Mozhgan Savabieasfahani, Democrat for Ward 4
Savabieasfahani, a contestant speaking at City Council meetings and a participant in anti-Israel protests, said she has heard the council talk about affordable housing for as long as she has lived in Ann Arbor. Despite this ongoing discussion, Savabieasfahani said she does not believe affordable housing exists in the city and supports the implementation of public housing.
“I know public housing to the ear of Americans will sort of bring in mind dilapidated homes with crimes, et cetera, et cetera,” Savabieasfahani said. “But that is basically because the real estate industry has been pushing against public housing and has been very much against it, and that’s the result that you see here. However, public housing is the best way that we can make sure that people have a roof over their heads.”
During the forum, Savabieasfahani placed a large focus on the importance of establishing a minimum wage of $15 per hour. Savabieasfahani said this will help make Ann Arbor a more livable city for its residents.
“I am basically saying we must provide a much better living environment for our low-income population. Otherwise, COVID-19 and many more epidemics that are on the way are going to break our back as they are breaking our backs now,” Savabieasfahani said. “We need to make sure that people who work in this town can get $15 an hour.”
Savabieasfahani also mentioned her platform focuses on making sure Ann Arbor has enough money in its budget to run smoothly.
Erica Briggs, Democrat for Ward 5
Briggs, a walking and cycling advocate in the city, said she supports increased density in places like Ann Arbor. She said more density offers multiple benefits, such as better options for transportation and more housing.
“When you have more people grouped together, you have more services,” Briggs said. “I like the idea of neighborhoods where you can go to the corner grocery, you can go to that, go to a bakery, go to a department store. That’s only enabled by density.”

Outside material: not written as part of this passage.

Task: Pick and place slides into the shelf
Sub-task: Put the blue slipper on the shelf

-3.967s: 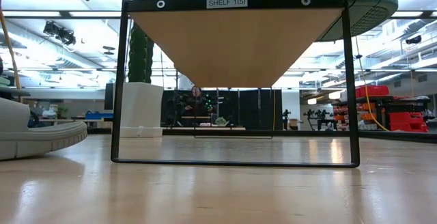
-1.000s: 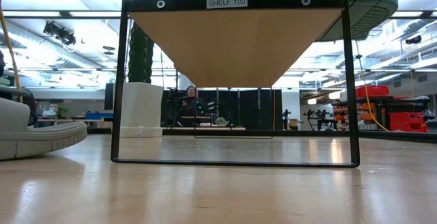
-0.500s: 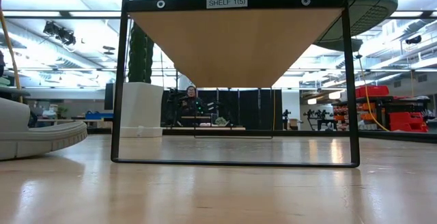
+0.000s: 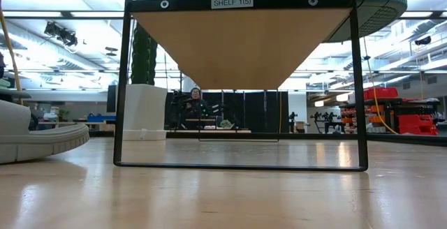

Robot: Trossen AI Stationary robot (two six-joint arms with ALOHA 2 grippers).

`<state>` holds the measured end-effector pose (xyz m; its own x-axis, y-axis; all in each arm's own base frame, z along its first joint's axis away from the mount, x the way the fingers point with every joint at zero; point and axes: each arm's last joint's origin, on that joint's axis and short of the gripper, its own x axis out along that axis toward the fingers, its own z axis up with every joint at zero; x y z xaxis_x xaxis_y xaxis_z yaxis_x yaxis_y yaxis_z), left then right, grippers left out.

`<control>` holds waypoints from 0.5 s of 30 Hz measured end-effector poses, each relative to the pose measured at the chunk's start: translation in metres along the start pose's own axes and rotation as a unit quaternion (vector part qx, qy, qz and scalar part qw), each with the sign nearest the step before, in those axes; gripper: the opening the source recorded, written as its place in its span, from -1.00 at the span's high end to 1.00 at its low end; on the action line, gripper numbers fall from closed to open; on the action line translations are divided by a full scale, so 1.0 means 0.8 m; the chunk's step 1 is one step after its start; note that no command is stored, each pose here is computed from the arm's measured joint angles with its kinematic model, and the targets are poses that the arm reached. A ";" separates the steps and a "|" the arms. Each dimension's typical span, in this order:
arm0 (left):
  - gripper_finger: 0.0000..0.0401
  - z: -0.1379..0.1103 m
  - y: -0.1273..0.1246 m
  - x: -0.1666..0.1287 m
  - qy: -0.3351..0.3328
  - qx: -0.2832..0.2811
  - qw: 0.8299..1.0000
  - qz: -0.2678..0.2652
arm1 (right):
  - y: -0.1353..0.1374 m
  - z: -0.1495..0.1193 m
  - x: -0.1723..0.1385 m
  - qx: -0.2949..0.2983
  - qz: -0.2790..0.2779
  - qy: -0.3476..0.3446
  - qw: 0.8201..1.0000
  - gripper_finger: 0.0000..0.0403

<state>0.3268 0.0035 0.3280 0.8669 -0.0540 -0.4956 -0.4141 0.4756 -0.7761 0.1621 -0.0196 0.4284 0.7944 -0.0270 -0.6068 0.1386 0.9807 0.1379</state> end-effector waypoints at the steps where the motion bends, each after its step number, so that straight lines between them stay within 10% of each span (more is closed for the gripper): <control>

Throughout her career, Briggs said she has worked almost entirely in transportation. She said investing in alternate modes of transportation will help achieve the city’s goal of reaching carbon neutrality by 2030 through the A2Zero plan, which was launched March 30.

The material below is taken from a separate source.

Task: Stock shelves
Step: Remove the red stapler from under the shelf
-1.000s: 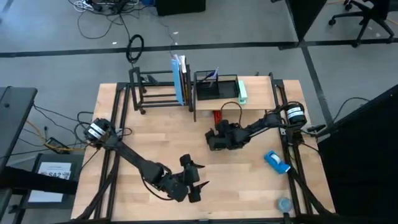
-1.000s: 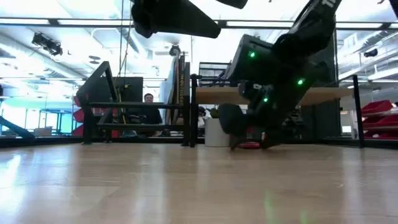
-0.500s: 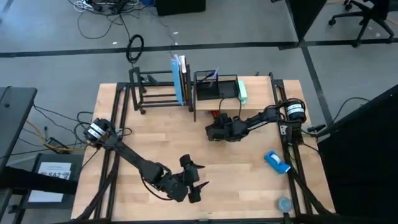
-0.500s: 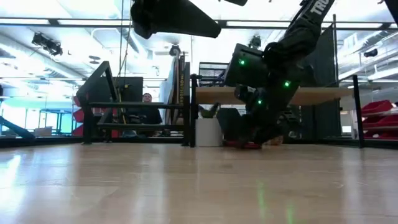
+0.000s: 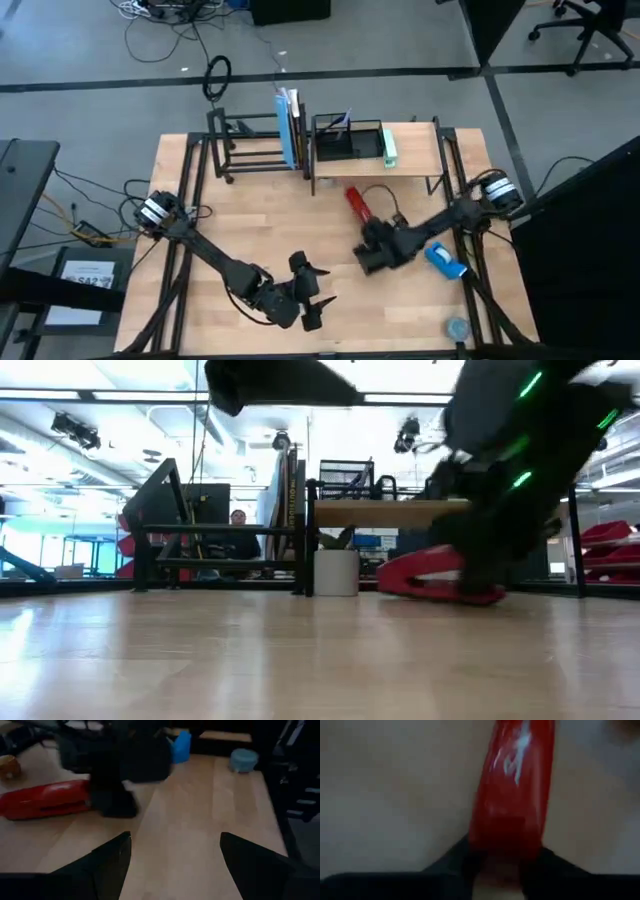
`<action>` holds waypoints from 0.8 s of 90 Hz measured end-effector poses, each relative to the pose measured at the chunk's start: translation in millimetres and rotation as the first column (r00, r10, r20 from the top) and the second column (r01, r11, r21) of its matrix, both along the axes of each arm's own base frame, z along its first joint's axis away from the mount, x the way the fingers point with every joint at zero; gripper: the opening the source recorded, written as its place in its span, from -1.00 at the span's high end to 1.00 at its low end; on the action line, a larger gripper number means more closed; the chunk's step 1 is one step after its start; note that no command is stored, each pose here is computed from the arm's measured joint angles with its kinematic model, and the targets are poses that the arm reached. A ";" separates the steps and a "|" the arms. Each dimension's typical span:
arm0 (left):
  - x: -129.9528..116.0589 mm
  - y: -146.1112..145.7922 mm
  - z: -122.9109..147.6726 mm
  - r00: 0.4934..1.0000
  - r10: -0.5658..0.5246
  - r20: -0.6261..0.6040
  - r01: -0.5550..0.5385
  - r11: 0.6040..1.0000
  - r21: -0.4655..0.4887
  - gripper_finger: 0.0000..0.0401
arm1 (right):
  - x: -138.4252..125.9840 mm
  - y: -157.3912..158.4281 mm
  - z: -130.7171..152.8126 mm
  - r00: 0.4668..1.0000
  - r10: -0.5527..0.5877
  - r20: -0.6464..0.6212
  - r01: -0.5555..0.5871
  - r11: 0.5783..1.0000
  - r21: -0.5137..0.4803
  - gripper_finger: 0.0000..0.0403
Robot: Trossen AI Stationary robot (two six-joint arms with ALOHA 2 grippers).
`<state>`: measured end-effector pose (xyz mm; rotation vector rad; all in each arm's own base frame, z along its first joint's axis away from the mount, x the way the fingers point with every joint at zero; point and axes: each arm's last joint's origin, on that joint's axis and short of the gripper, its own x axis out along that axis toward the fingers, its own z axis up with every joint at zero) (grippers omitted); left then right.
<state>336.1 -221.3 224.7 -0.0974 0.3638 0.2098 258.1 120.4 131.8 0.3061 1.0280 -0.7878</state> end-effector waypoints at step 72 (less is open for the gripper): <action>-55.5 -11.9 79.7 0.983 0.019 0.184 -0.051 0.985 0.167 -0.42 | -42.8 49.6 9.9 0.957 -0.015 0.289 0.039 0.996 -0.079 0.62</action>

Briggs also talked about the coronavirus. She said citizens will be facing financial distress due to the pandemic long after the outbreak dies down.
“Evictions have been put off for now, but I’m really worried for when this stay-at-home order gets lifted. We’ll see hundreds and hundreds of folks evicted across our community,” Briggs said. “I think that’s something that our city council needs to be working on.”

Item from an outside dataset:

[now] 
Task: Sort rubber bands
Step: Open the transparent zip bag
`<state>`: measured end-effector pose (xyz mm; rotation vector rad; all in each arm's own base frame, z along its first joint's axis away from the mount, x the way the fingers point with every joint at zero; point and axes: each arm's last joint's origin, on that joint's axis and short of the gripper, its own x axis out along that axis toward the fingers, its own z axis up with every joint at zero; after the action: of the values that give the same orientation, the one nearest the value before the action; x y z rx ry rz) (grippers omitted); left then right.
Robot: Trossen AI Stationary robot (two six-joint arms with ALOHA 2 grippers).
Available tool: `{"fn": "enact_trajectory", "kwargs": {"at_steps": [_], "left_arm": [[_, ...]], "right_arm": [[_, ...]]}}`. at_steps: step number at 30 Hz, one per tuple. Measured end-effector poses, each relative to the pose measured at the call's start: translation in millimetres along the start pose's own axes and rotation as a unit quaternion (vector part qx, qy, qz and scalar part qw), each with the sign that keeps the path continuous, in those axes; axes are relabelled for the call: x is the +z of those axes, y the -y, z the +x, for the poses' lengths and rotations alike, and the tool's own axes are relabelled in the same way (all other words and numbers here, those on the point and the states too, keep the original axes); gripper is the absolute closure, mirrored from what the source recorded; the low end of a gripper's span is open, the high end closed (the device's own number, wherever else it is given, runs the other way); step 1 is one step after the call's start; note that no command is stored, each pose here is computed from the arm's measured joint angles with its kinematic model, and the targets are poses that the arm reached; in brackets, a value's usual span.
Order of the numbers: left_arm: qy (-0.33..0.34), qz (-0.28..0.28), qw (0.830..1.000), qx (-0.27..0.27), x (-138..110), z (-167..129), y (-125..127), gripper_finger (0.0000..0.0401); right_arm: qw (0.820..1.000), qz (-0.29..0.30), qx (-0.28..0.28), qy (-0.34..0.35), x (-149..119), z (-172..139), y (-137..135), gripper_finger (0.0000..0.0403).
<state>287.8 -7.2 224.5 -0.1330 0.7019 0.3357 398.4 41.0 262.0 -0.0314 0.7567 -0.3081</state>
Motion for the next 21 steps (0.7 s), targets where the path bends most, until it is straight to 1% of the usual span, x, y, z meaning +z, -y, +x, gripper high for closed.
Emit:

Dan Michniewicz, Democrat for Ward 5
Michniewicz, who is a baker at Zingerman’s Bakehouse, said he is currently furloughed from his job baking bread. He said he has made a living working in restaurants, delis and kitchens since living in Ann Arbor.
“There’s 84,000 people who commute to Ann Arbor every day, and don’t you think some of them would like to live in Ann Arbor?” Michniewicz said. “And I say to that, well, I work with these people. I organize politically with people of this economic stature. And we can do a better job of advocating for our own interests and advancing our own causes than our current political leadership can.”
Michniewicz said his platform focuses on ecological action and economic inequality. Michniewicz also placed an emphasis on housing in Ann Arbor and making sure that all of the land is used to its full potential.
“I’m going to prioritize the creation of social housing like we see through the Ann Arbor Housing Commission,” Michniewicz said. “I’m somewhat pleased with the route that the current city council is taking by looking at things like surface-level parking lot property that we already own, and figuring out how we can maximize the amount of affordable housing that we put on those lots.”
A forum for candidates from Wards 1, 2 and 3 will be held at 2:30 p.m. on Thursday and will be broadcast on the CTN Network. Elections for city council candidates will be held Aug. 4 along with other statewide races.